**Work item**:
Please take the lines from the one holding "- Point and" through the one holding "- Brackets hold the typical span" in the data below and copy them exactly.

::::

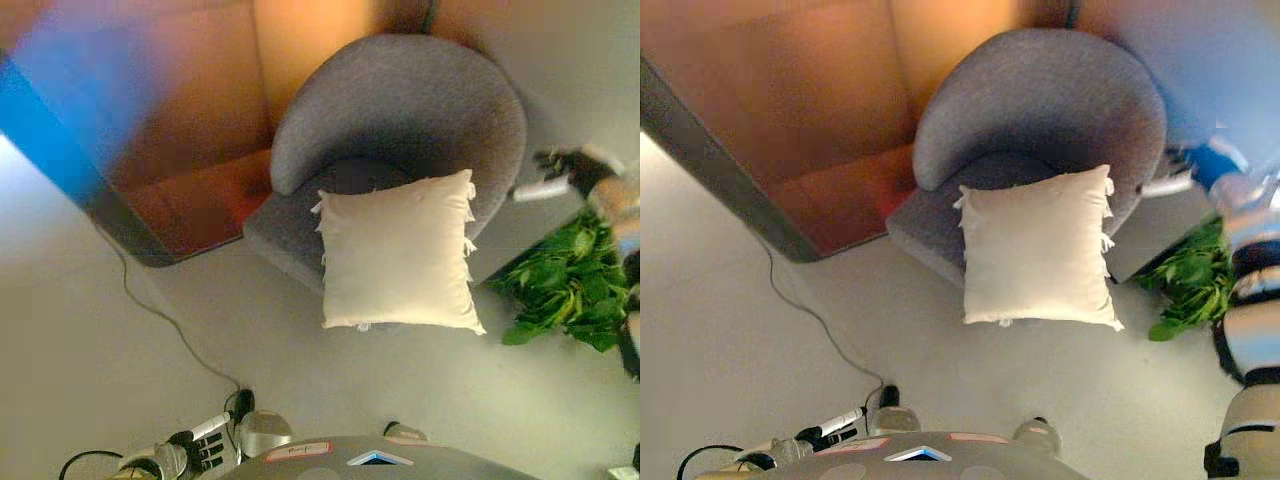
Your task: Pick up the pillow and put it on the sofa.
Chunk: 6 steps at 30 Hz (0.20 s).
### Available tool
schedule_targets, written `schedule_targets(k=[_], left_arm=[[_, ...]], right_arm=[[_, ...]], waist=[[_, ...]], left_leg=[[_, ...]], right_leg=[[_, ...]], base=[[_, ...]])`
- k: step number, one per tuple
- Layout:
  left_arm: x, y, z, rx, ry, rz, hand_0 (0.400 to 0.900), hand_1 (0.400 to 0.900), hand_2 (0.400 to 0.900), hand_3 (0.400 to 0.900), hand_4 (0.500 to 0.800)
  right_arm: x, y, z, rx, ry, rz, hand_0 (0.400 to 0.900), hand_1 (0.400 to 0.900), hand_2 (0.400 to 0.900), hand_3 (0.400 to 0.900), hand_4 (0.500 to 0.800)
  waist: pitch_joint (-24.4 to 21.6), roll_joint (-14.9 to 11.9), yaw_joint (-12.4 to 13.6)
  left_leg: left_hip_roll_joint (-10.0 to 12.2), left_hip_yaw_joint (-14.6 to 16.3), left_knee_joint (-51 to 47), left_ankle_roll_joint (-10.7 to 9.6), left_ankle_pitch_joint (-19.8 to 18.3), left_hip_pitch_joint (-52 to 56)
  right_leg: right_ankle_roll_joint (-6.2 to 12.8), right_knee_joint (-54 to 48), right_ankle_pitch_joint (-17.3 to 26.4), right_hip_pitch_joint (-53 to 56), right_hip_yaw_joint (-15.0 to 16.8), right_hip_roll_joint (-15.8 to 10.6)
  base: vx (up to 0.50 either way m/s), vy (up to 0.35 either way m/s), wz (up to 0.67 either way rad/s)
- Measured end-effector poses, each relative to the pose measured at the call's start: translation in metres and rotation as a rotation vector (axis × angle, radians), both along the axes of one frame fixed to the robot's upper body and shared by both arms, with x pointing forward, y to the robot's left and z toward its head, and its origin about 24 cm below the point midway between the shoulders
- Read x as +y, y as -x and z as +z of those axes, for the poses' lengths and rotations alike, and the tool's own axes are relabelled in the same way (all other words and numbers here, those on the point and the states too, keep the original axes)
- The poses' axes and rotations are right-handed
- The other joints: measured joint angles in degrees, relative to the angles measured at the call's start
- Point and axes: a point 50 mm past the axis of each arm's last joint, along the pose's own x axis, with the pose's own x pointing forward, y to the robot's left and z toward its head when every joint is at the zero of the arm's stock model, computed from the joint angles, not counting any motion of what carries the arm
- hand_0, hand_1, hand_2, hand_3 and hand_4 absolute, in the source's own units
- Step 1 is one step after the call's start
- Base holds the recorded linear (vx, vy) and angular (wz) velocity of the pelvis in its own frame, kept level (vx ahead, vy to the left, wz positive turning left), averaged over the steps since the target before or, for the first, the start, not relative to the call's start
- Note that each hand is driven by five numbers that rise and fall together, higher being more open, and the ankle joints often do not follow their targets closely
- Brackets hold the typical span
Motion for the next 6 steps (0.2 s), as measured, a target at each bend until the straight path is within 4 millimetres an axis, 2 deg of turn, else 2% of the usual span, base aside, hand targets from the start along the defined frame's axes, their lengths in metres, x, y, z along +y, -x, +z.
schedule_targets(k=[3, 6], left_arm=[[0.0, -0.004, 0.0, -0.001, -0.004, -0.019, 0.9, 0.9, 0.9, 0.9, 0.8], [-0.001, -0.01, 0.001, -0.013, -0.007, -0.033, 0.9, 0.9, 0.9, 0.9, 0.8]], right_arm=[[-0.001, 0.038, -0.058, 0.134, -0.062, -0.041, 0.9, 0.9, 0.9, 0.9, 0.8], [0.007, 0.071, -0.102, 0.246, -0.109, -0.068, 0.9, 0.9, 0.9, 0.9, 0.8]], waist=[[-0.85, 1.45, -2.7], [-1.28, 2.11, -4.11]], left_leg=[[-0.52, 0.12, -0.02, 0.06, -0.07, 0.21], [-0.74, 1.05, -0.04, -0.13, -0.5, 0.97]], right_leg=[[0.38, -4.55, 2.94, 1.73, 0.29, 0.2], [0.55, -7.5, 4.85, 2.54, 1.68, 0.34]], base=[[-0.08, 0.036, -0.15], [-0.05, 0.017, -0.11]])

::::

**Answer space**:
- Point and axes: a point 50 mm past the axis of each arm's last joint, along the pose's own x axis, with the pose's own x pointing forward, y to the robot's left and z toward its head when every joint is at the zero of the arm's stock model, computed from the joint angles, not counting any motion of what carries the arm
- hand_0, hand_1, hand_2, hand_3 and hand_4 absolute, in the source's own units
- Step 1 is one step after the call's start
- Base holds the recorded linear (vx, vy) and angular (wz) velocity of the pelvis in its own frame, kept level (vx ahead, vy to the left, wz positive turning left), averaged over the steps since the target before or, for the first, the start, not relative to the call's start
- Note that each hand is driven by five numbers that rise and fall together, higher being more open, and the ankle joints often do not follow their targets closely
- Brackets hold the typical span

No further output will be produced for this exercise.